Informasi Tambahan yang Krusial
-
Klasifikasi dan Jenjang Jabatan
- Jabatan Penata Penanggulangan Bencana dikategorikan sebagai Jabatan Fungsional Tertentu (JFT), yang berarti hanya dapat diisi oleh PNS dengan kompetensi teknis spesifik.
- Terdiri dari 4 jenjang: Penata Muda, Penata Muda Tingkat I, Penata, dan Penata Tingkat I. Setiap jenjang memiliki angka kredit, tugas, dan tanggung jawab yang terukur.
-
Kompetensi yang Diatur
Permen ini menetapkan 3 jenis kompetensi:- Kompetensi Teknis: Kemampuan analisis risiko bencana, manajemen tanggap darurat, dan pemulihan pascabencana.
- Kompetensi Manajerial: Pengelolaan logistik, koordinasi lintas sektor, dan penyusunan rencana kontinjensi.
- Kompetensi Sosio-Kultural: Komunikasi dengan masyarakat rentan bencana dan pemahaman kearifan lokal.
-
Peran Organisasi Profesi
Pasal 24 Permen ini mengamanatkan pembentukan organisasi profesi (misalnya Asosiasi Penata Penanggulangan Bencana) untuk menjaga standar etik, memberikan sertifikasi, dan mendukung pengembangan kapasitas anggota.

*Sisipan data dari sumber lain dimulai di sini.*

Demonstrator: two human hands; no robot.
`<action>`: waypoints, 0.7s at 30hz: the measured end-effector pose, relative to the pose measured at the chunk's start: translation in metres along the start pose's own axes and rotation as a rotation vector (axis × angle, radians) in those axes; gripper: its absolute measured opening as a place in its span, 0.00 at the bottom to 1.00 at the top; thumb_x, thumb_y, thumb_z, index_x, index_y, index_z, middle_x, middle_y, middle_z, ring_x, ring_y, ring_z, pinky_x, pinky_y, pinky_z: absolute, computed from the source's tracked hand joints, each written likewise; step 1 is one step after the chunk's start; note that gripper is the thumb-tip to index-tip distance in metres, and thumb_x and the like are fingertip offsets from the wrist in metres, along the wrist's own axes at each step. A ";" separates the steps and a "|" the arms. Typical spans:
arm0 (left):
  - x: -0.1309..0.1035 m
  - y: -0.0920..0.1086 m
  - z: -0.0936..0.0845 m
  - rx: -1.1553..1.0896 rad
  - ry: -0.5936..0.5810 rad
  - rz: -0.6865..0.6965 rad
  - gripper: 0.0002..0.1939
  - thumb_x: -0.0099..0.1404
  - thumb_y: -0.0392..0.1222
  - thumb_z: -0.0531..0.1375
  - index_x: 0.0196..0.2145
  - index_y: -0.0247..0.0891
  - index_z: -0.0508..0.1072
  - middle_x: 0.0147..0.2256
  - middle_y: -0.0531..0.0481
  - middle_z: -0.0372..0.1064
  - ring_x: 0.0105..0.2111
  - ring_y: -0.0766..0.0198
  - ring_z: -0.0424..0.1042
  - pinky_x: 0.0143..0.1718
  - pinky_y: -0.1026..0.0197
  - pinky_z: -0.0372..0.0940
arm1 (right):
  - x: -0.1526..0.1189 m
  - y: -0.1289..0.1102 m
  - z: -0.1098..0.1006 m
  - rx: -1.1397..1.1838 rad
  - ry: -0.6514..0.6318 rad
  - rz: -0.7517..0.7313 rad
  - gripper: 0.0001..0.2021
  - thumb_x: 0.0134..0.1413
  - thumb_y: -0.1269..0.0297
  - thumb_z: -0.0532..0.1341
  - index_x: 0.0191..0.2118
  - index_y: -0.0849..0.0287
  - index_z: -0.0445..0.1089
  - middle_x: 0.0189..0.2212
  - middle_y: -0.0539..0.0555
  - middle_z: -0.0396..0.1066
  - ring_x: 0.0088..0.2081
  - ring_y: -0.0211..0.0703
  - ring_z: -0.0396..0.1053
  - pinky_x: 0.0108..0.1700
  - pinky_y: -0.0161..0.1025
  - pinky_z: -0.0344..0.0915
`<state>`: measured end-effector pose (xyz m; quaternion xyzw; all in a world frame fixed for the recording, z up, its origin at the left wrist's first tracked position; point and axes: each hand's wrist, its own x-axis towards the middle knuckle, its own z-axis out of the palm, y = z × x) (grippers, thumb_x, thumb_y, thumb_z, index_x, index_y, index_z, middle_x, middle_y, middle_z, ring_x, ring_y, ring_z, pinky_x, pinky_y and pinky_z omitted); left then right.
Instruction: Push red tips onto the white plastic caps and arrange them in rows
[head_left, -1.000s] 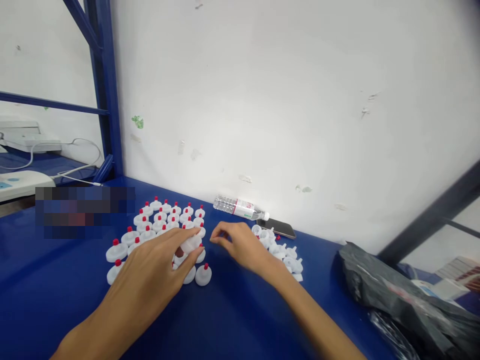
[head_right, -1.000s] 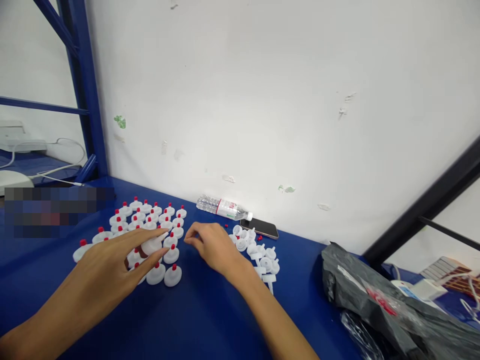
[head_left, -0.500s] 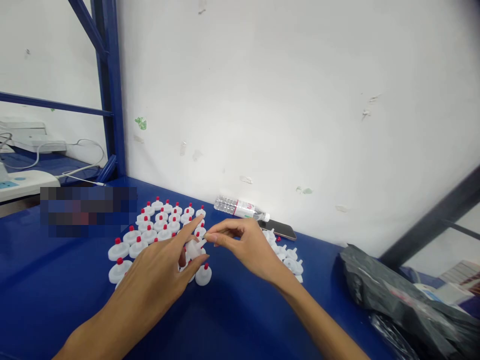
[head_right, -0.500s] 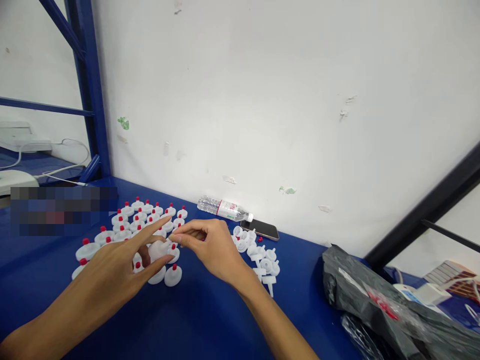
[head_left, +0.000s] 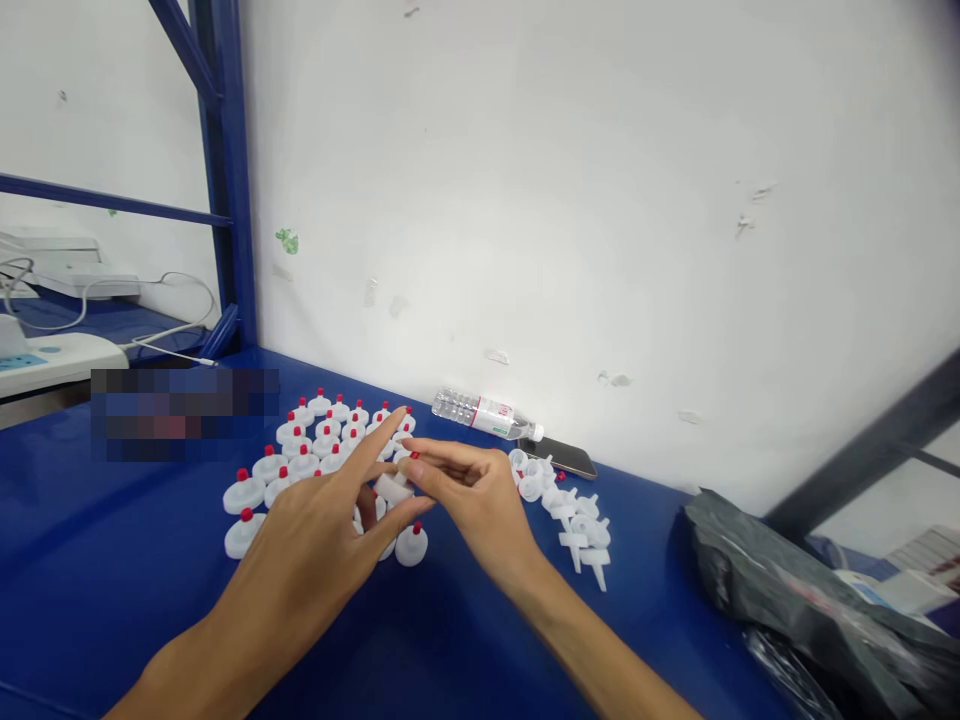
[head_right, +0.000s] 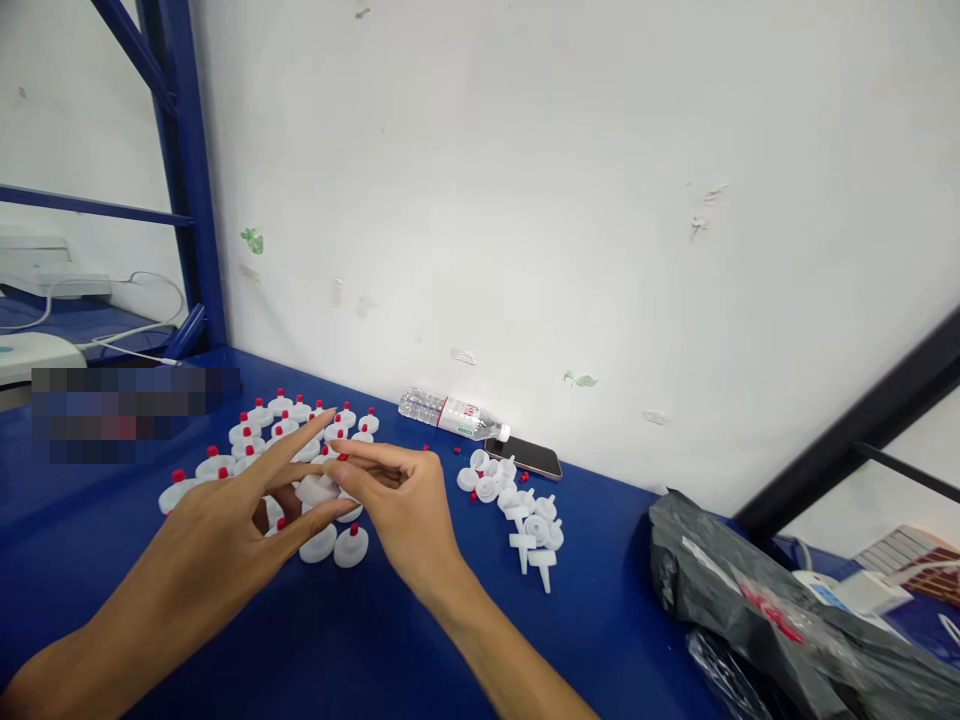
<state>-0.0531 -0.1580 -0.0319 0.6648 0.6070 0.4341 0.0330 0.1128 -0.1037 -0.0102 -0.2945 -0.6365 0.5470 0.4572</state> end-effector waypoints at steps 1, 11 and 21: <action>0.000 0.000 0.000 -0.001 -0.006 0.000 0.45 0.69 0.70 0.59 0.74 0.42 0.61 0.29 0.57 0.82 0.15 0.62 0.70 0.25 0.59 0.66 | 0.001 -0.002 -0.002 -0.021 0.000 0.000 0.19 0.52 0.49 0.76 0.47 0.53 0.86 0.40 0.55 0.86 0.45 0.54 0.83 0.48 0.47 0.78; 0.002 0.004 -0.004 0.016 0.078 0.049 0.28 0.75 0.55 0.54 0.68 0.45 0.65 0.46 0.50 0.83 0.23 0.65 0.78 0.22 0.62 0.66 | 0.015 0.019 -0.042 -0.795 0.085 -0.189 0.10 0.65 0.67 0.68 0.47 0.49 0.86 0.42 0.52 0.86 0.42 0.53 0.82 0.46 0.45 0.75; 0.002 0.005 -0.004 0.022 0.051 0.042 0.27 0.76 0.55 0.53 0.67 0.46 0.66 0.46 0.50 0.81 0.23 0.66 0.76 0.24 0.62 0.67 | 0.005 0.048 -0.030 -0.692 -0.025 -0.112 0.09 0.66 0.68 0.68 0.45 0.49 0.87 0.39 0.51 0.85 0.37 0.45 0.79 0.42 0.38 0.70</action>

Implikasi dan Tantangan Implementasi
-
Penilaian Kinerja Berbasis Angka Kredit
PNS dalam jabatan ini wajib memenuhi angka kredit melalui unsur utama (tugas pokok), unsur penunjang (pelatihan/publikasi), dan unsur lain (penghargaan). Tantangannya adalah memastikan objektivitas penilaian dan ketersediaan fasilitas pengembangan kompetensi. -
Kebutuhan SDM di Daerah Rawan Bencana
Permen ini mewajibkan instansi pemerintah (pusat/daerah) menyusun kebutuhan PNS untuk jabatan ini. Namun, disparitas kapasitas keuangan dan infrastruktur antar-daerah bisa menghambat distribusi SDM kompeten. -
Status "Tidak Berlaku"
Data BPK menunjukkan Permen ini telah dicabut/diubah (status "Tidak Berlaku"). Pengguna perlu memverifikasi peraturan terbaru (misalnya Permen PANRB No. 15 Tahun 2023) yang mungkin merevisi klasifikasi jabatan atau kompetensi.
Rekomendasi Strategis
-
Sinergi dengan Badan Nasional/Daerah Penanggulangan Bencana
Integrasi jabatan ini ke dalam struktur BNPB/BPBD diperlukan untuk memastikan koordinasi efektif dalam pencegahan dan penanganan bencana. -
Pelatihan Berkelanjutan
Kementerian PANRB bersama BKN dan BNPB perlu menyediakan program diklat teknis berbasis simulasi bencana aktual untuk meningkatkan kesiapan SDM. -
Evaluasi Periodik
Perlu mekanisme evaluasi 3-5 tahun untuk menyesuaikan klasifikasi jabatan dengan dinamika ancaman bencana (misalnya penambahan kategori bencana non-alam seperti pandemi).
Catatan: Meski Permen ini telah tidak berlaku, kerangka konseptualnya tetap relevan sebagai referensi kebijakan penguatan SDM penanggulangan bencana di Indonesia.